If a line of the material holds the string "body", it counts; report the number of such lines alone.
═══
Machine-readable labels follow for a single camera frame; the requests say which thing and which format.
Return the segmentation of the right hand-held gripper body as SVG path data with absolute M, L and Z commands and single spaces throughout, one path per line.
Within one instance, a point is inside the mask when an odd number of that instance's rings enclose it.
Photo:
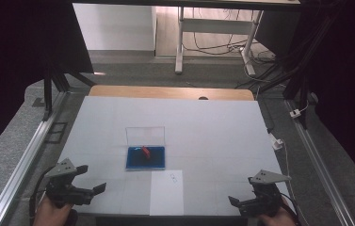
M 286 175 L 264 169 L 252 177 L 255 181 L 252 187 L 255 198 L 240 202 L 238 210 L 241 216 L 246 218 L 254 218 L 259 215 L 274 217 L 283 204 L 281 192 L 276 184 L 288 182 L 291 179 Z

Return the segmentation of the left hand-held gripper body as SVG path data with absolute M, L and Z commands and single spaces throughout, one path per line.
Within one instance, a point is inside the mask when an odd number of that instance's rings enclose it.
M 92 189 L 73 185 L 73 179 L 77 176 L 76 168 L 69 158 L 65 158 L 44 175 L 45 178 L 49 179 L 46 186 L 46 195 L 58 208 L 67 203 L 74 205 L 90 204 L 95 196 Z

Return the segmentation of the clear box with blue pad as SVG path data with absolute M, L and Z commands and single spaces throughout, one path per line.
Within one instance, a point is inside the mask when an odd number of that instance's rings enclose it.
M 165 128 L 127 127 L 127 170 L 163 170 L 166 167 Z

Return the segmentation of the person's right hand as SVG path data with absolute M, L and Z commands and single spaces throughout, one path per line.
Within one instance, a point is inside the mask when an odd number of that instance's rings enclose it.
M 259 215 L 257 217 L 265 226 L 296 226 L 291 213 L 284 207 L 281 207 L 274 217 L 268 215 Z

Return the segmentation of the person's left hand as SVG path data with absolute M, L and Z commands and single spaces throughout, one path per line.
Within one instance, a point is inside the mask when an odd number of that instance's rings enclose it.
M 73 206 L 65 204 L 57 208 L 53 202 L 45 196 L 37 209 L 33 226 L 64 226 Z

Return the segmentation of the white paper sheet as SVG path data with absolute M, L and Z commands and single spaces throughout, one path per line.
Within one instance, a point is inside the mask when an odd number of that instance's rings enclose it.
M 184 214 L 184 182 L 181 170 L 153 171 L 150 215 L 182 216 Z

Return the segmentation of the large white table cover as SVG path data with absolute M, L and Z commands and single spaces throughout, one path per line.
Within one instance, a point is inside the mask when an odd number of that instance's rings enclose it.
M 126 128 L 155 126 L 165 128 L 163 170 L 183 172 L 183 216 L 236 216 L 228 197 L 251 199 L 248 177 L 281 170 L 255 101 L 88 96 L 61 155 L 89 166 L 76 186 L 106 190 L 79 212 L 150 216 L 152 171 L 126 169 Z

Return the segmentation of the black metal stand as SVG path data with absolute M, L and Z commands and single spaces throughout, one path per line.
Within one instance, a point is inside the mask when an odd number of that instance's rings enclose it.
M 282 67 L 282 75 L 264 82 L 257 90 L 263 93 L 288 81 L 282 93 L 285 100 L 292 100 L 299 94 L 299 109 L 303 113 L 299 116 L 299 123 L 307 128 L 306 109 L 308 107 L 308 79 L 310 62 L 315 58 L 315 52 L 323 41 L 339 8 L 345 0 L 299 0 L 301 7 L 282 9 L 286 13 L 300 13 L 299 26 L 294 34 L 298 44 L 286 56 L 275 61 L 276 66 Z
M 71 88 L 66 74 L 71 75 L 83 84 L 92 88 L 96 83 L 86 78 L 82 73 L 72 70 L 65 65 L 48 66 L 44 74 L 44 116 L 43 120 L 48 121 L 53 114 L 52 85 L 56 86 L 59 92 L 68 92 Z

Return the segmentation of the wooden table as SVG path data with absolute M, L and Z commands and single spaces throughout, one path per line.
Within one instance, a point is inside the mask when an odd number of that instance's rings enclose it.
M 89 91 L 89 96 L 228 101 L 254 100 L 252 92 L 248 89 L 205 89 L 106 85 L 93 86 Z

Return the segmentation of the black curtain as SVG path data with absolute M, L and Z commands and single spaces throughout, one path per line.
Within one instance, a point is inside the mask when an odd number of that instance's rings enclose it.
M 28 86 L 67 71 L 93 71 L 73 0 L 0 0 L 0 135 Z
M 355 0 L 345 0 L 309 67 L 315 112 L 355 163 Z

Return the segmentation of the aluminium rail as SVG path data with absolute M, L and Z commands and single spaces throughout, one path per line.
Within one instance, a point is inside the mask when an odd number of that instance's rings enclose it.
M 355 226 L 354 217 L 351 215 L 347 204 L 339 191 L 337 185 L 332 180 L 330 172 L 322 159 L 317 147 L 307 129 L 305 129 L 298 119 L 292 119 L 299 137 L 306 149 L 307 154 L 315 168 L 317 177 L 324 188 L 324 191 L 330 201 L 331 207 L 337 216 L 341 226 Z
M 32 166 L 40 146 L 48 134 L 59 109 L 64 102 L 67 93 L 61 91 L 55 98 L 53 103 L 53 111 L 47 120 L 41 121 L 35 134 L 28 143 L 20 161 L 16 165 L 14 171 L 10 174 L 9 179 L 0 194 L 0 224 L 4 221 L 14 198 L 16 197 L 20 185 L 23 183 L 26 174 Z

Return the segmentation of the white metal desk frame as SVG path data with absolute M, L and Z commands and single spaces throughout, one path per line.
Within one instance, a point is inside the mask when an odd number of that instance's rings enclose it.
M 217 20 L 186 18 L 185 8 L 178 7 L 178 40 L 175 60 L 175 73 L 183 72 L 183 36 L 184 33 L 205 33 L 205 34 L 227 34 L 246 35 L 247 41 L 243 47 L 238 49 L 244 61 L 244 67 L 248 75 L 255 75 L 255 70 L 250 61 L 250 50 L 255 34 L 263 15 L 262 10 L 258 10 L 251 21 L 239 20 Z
═══
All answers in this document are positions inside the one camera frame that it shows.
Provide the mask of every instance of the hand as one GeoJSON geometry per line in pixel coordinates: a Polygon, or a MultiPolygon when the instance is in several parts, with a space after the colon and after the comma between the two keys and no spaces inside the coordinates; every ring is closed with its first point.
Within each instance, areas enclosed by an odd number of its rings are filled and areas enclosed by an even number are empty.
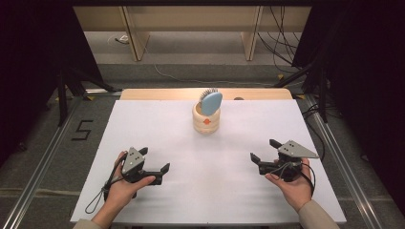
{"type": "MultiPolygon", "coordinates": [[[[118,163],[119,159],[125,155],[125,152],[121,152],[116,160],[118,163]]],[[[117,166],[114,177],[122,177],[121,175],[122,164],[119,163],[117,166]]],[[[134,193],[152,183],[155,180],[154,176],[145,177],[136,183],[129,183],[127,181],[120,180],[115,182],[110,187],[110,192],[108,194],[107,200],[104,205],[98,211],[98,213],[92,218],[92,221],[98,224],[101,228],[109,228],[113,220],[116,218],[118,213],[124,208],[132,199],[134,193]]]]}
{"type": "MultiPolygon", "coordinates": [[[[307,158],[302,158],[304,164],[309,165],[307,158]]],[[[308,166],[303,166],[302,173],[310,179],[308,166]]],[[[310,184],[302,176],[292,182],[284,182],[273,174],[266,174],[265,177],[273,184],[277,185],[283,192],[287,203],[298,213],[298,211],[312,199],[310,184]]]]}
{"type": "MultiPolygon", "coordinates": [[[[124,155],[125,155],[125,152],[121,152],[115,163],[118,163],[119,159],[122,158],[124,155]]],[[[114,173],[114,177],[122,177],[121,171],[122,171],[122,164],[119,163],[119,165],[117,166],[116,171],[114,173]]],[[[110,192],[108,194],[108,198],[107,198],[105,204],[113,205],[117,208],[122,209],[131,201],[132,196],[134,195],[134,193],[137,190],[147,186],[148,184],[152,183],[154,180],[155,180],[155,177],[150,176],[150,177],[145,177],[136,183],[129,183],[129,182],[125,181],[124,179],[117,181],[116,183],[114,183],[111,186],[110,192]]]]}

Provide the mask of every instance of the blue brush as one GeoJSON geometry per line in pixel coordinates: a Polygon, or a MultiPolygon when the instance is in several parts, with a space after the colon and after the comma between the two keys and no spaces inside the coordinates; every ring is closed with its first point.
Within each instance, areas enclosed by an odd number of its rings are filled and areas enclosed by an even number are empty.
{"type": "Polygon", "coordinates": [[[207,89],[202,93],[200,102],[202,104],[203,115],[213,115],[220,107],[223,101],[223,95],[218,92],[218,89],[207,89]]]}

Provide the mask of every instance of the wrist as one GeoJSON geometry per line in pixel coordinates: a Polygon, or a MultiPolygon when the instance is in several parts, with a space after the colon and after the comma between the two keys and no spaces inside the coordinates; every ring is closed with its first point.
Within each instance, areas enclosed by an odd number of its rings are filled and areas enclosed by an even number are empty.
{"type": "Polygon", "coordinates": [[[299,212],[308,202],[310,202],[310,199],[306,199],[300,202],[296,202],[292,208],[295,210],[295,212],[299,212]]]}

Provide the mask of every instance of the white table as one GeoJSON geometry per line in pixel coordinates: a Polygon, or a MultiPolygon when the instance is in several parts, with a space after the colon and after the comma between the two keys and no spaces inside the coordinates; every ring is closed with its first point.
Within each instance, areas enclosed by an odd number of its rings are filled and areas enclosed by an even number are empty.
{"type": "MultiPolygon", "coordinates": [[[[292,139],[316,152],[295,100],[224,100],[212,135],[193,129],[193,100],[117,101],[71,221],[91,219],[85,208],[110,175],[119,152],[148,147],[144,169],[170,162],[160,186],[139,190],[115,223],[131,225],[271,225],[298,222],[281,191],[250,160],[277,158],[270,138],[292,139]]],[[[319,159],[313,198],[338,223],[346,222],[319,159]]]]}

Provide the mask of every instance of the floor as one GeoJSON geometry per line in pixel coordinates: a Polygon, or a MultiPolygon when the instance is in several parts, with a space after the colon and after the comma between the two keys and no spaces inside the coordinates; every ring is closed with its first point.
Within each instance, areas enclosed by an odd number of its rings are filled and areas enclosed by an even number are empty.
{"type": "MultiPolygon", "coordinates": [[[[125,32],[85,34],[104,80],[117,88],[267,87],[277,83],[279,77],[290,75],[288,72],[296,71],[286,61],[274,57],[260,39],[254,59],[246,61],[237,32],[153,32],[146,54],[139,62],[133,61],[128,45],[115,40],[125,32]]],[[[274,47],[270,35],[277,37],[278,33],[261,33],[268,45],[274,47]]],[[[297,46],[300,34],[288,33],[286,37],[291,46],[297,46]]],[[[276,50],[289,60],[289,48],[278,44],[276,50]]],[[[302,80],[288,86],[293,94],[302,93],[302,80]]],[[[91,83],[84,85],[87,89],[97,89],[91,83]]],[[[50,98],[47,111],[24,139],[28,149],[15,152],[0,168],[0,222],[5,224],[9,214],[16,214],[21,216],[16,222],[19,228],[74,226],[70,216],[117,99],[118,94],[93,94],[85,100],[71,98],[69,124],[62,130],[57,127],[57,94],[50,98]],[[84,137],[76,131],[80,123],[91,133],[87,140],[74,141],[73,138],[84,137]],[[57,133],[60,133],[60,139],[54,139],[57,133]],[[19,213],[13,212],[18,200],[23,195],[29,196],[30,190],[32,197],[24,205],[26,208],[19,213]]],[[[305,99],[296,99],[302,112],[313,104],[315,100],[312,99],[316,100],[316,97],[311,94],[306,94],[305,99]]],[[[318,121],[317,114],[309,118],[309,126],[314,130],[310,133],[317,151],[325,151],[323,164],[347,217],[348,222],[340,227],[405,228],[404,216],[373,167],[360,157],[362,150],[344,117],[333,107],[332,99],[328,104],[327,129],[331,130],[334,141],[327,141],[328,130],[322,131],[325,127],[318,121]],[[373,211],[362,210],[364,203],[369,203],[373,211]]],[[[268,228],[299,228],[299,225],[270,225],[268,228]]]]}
═══
▶ [Solved exercise] 2